Ideas about the Economic Advantages of Colonial Maritime War and their Impact on British Politics and Naval Policy, 1701-1729
Thesis or dissertation
University of Exeter
Reason for embargo
to allow publication of my research
In early modern England (after 1707, Britain), there was an argument that war at sea, especially war in Spanish America, was an ideal means of warfare for England. This argument, whose origin can be traced back to the glorious memory of Elizabethan maritime war, revived at the beginning of the War of the Spanish Succession. This thesis examines this pro-maritime war argument, by focusing on its connection with its supposed economic advantages, and investigates its impact on British politics and naval policy during the war, and changes after the war.
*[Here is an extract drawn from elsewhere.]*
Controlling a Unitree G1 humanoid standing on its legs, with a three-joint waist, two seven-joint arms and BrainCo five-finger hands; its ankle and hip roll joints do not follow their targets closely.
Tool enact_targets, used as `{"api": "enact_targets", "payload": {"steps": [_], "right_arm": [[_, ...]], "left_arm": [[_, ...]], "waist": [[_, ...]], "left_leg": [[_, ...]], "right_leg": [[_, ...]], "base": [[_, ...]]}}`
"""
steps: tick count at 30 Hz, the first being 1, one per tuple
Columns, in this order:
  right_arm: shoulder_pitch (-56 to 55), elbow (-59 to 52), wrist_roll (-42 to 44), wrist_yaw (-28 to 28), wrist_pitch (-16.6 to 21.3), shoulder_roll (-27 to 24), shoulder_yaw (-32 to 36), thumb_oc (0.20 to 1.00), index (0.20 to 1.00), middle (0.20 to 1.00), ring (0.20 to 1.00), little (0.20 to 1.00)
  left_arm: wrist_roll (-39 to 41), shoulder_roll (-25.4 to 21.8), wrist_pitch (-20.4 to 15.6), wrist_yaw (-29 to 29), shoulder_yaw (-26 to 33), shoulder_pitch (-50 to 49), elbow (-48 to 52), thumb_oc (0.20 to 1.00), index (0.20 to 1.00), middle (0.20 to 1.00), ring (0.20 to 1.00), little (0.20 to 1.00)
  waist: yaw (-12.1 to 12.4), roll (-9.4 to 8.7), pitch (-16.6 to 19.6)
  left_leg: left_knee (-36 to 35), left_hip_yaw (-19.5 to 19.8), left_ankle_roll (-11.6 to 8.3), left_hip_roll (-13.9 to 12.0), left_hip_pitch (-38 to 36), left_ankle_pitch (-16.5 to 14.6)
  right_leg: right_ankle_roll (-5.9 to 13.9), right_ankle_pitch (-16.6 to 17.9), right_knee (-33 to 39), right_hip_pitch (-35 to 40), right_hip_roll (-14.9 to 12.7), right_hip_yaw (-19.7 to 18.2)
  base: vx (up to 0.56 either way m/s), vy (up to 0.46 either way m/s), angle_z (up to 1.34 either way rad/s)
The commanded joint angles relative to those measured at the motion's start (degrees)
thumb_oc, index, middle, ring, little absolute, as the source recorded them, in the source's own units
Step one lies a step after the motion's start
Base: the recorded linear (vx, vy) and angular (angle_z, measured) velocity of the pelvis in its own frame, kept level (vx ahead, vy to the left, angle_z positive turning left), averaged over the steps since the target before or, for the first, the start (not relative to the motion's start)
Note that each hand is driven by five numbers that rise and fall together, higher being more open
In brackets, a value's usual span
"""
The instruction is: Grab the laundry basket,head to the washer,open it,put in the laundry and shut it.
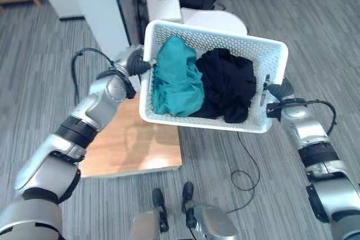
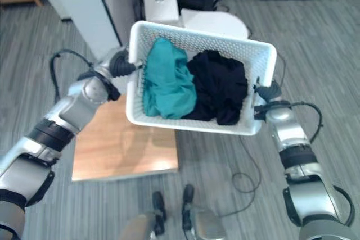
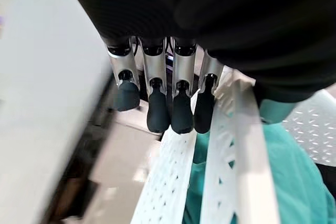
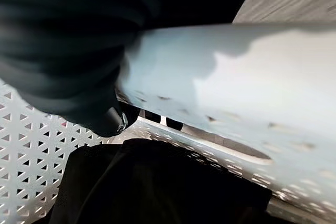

It reveals that this argument received support from politicians of different political stances because of its alleged economic advantages; colonial maritime war was expected to damage enemy financial resources while enriching Britain, and help to recover the Spanish American market where French merchants were making a rapid advance. At the same time, it makes clear that different political affiliations of the supporters created two types of pro-maritime arguments with different political functions. The thesis also shows that the supporters of colonial maritime war in the government as well as in the opposition tried to implement pro-maritime war policy by naval operations such as capture of Spanish silver fleets and colonial expeditions, and by legislation such as the American Act of 1708. However, their attempts were frustrated by diplomatic considerations, incapacity of naval administration, and by conflicting interests between several groups concerned in the West Indian colonies and Spanish American trade. After the South Sea expedition planned by the South Sea Company in 1712 did not materialise due to similar difficulties, the government focused on protection of the Spanish American trade, and refrained from taking aggressive action against Spanish colonies partly because of considerations for the interests of the company which started the Asiento trade. On the other hand, by the late 1720s the opposition, which championed the interests of private merchants, gradually came to advocate pro-maritime war policy, which eventually led up to propaganda campaigns against the Walpole ministry in the period of the War of Jenkins’s Ear.